(Collected data)
# # # # # # #

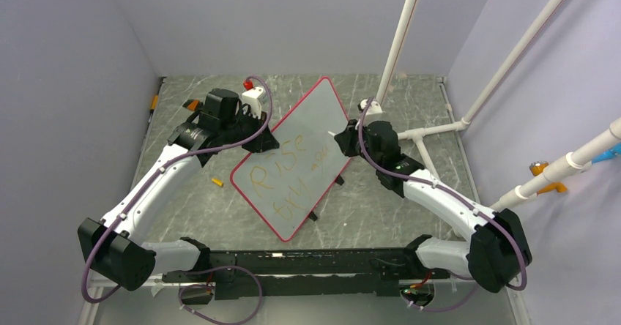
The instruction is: Write a sentence on the whiteboard
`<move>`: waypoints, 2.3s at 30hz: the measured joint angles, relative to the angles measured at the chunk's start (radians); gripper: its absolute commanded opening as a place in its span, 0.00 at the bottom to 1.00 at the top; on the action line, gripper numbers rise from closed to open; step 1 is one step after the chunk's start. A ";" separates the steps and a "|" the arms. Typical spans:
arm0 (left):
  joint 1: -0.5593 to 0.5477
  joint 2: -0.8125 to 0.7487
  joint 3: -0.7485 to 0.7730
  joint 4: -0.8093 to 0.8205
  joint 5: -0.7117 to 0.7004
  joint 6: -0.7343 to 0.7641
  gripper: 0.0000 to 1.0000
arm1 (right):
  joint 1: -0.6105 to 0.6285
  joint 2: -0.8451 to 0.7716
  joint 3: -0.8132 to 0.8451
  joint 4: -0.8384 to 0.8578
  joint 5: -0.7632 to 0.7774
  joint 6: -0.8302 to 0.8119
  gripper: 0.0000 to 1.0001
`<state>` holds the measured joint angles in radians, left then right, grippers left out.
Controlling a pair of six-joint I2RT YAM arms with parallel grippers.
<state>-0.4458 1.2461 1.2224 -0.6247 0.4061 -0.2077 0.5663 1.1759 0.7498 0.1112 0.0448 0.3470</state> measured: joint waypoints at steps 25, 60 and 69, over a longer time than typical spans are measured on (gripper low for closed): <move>0.005 -0.001 -0.006 -0.002 -0.003 0.000 0.00 | -0.016 0.080 0.025 0.056 -0.011 -0.007 0.00; 0.004 -0.001 -0.006 0.007 0.000 0.000 0.00 | -0.010 -0.146 -0.029 -0.014 0.088 -0.017 0.00; 0.004 -0.002 -0.006 0.007 -0.001 0.000 0.00 | -0.033 -0.039 -0.040 -0.012 0.063 -0.002 0.00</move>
<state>-0.4419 1.2442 1.2163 -0.6178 0.4053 -0.2081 0.5331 1.1370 0.7101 0.0994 0.1078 0.3450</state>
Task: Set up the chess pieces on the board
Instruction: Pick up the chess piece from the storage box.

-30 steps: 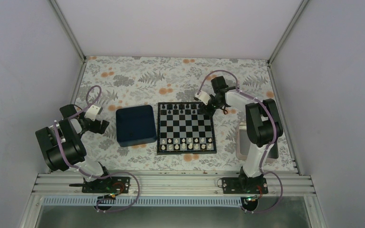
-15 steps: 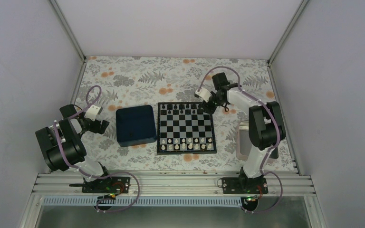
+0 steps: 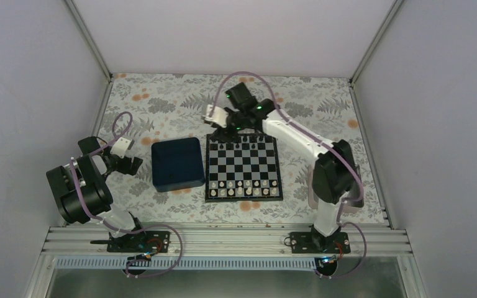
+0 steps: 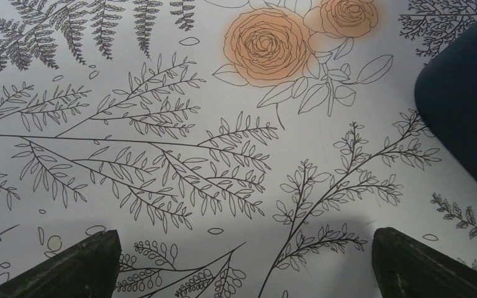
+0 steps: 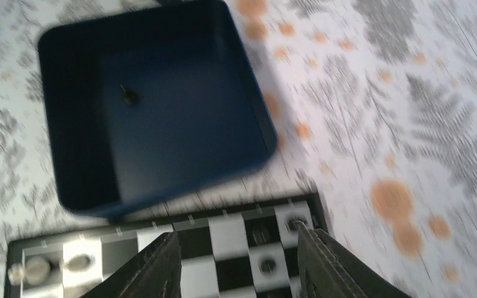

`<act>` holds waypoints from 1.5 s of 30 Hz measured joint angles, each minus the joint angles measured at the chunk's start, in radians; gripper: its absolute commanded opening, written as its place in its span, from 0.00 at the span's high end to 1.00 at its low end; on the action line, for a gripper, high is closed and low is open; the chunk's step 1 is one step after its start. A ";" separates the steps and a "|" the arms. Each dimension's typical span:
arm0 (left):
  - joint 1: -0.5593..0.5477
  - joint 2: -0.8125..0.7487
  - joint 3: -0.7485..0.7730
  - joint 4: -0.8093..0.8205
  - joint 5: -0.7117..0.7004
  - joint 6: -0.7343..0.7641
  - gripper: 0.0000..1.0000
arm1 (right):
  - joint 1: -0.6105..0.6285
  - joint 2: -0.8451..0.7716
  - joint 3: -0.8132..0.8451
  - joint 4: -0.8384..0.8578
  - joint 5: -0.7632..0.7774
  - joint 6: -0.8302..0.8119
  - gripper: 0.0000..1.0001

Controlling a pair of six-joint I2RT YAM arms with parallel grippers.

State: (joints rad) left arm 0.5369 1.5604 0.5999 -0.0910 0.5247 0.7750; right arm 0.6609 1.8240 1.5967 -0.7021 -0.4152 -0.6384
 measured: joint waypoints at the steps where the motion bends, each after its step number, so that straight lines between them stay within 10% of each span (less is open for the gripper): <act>1: 0.000 0.000 0.000 0.000 0.000 0.000 0.00 | 0.031 0.023 0.029 0.007 -0.003 0.005 0.52; 18: 0.003 0.022 0.011 -0.001 0.021 0.000 0.00 | 0.251 0.505 0.381 0.033 -0.056 -0.013 0.49; 45: 0.003 0.037 0.023 -0.005 0.041 0.011 0.00 | 0.352 0.616 0.439 0.035 -0.098 -0.039 0.50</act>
State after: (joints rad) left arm 0.5404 1.5970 0.6228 -0.0963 0.5659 0.7856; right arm 1.0134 2.4405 2.0361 -0.6674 -0.5129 -0.6769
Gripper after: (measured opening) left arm 0.999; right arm 0.517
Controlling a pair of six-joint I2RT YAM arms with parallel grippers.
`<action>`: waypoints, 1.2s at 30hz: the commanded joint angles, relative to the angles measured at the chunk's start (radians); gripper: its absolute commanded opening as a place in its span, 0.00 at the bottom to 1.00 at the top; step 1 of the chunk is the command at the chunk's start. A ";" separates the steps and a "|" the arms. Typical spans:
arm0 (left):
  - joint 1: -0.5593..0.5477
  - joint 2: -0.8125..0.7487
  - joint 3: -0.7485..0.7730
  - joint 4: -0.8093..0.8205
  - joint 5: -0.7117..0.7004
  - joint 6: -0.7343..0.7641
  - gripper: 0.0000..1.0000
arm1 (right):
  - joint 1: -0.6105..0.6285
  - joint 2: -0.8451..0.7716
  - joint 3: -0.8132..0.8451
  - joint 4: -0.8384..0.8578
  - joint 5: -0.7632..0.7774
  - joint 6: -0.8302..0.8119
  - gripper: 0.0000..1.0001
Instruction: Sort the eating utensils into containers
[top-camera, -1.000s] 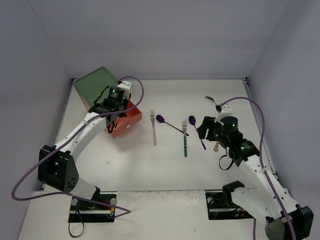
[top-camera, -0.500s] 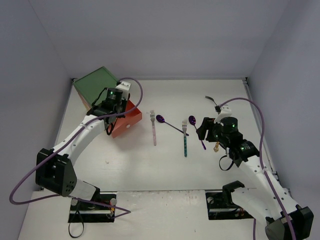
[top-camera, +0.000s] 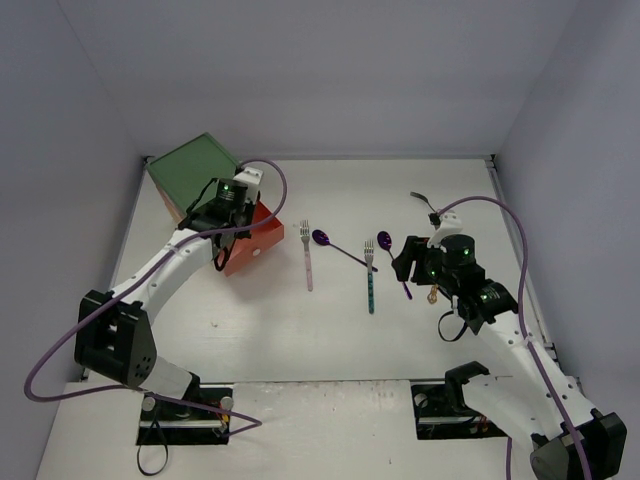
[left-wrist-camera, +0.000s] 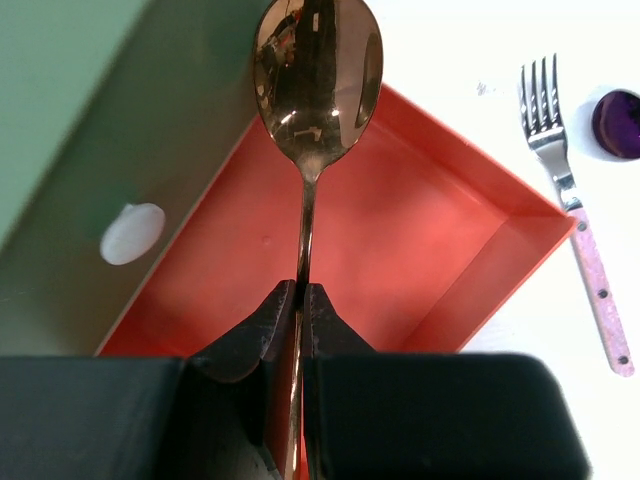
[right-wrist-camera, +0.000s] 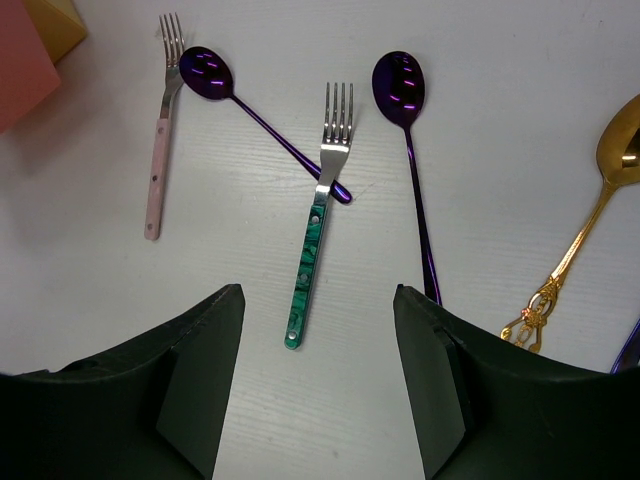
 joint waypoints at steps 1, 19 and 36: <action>0.013 0.002 0.023 0.048 -0.016 -0.013 0.01 | -0.007 0.000 0.003 0.040 -0.012 -0.008 0.59; 0.013 -0.077 0.032 -0.014 0.007 -0.031 0.35 | -0.036 0.142 0.019 0.001 0.116 0.073 0.59; 0.012 -0.286 -0.043 -0.021 0.070 -0.073 0.61 | -0.099 0.588 0.186 0.020 0.147 -0.026 0.55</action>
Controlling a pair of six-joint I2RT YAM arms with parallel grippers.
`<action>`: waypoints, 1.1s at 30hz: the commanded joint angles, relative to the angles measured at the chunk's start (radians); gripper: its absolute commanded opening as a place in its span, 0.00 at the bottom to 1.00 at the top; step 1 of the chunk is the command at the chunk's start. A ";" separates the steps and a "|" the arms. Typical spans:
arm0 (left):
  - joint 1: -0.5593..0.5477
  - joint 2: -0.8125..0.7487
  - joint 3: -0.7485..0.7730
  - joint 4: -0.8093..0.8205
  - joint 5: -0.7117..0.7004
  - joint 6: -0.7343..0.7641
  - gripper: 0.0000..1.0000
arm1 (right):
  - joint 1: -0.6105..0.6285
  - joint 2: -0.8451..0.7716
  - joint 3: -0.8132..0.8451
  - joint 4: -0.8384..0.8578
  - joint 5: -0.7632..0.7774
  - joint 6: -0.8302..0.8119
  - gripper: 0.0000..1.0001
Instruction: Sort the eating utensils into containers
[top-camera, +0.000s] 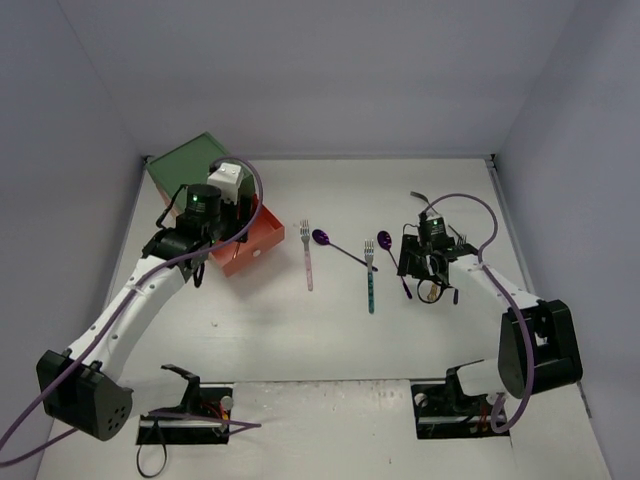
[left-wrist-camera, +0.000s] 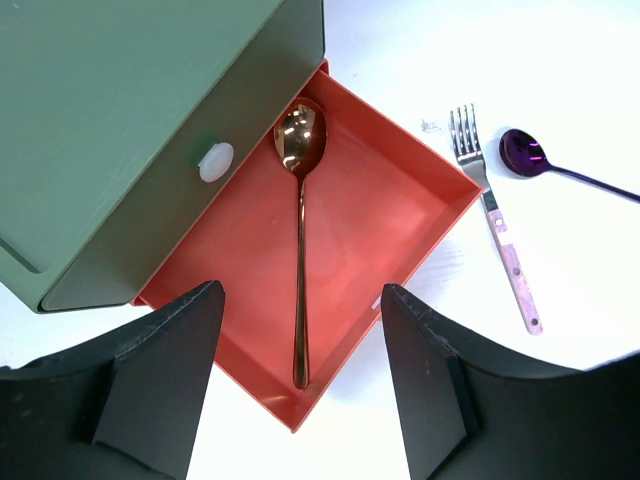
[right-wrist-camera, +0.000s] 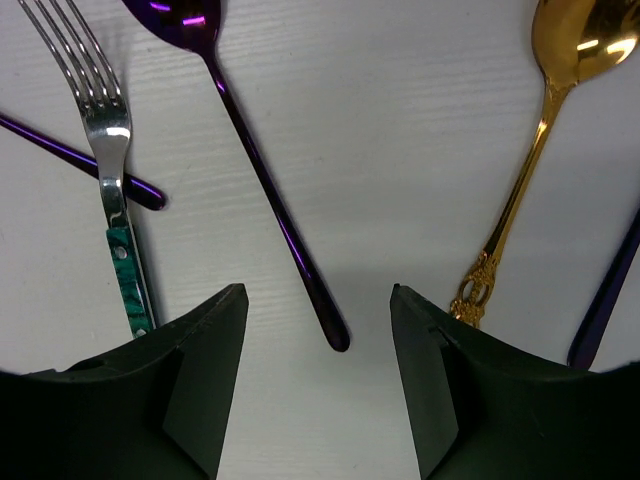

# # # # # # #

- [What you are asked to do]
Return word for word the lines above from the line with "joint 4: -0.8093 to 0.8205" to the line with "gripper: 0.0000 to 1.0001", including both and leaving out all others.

- [Answer area]
  joint 4: -0.8093 to 0.8205
  joint 5: -0.7117 to 0.7004
  joint 6: -0.7343 to 0.7641
  gripper: 0.0000 to 1.0000
arm1 (right):
  joint 1: -0.6105 to 0.6285
  joint 2: -0.8451 to 0.7716
  joint 3: -0.8132 to 0.8451
  joint 4: -0.8384 to 0.8578
  joint 5: -0.7632 to 0.7774
  joint 6: -0.8302 to 0.8119
  gripper: 0.0000 to 1.0001

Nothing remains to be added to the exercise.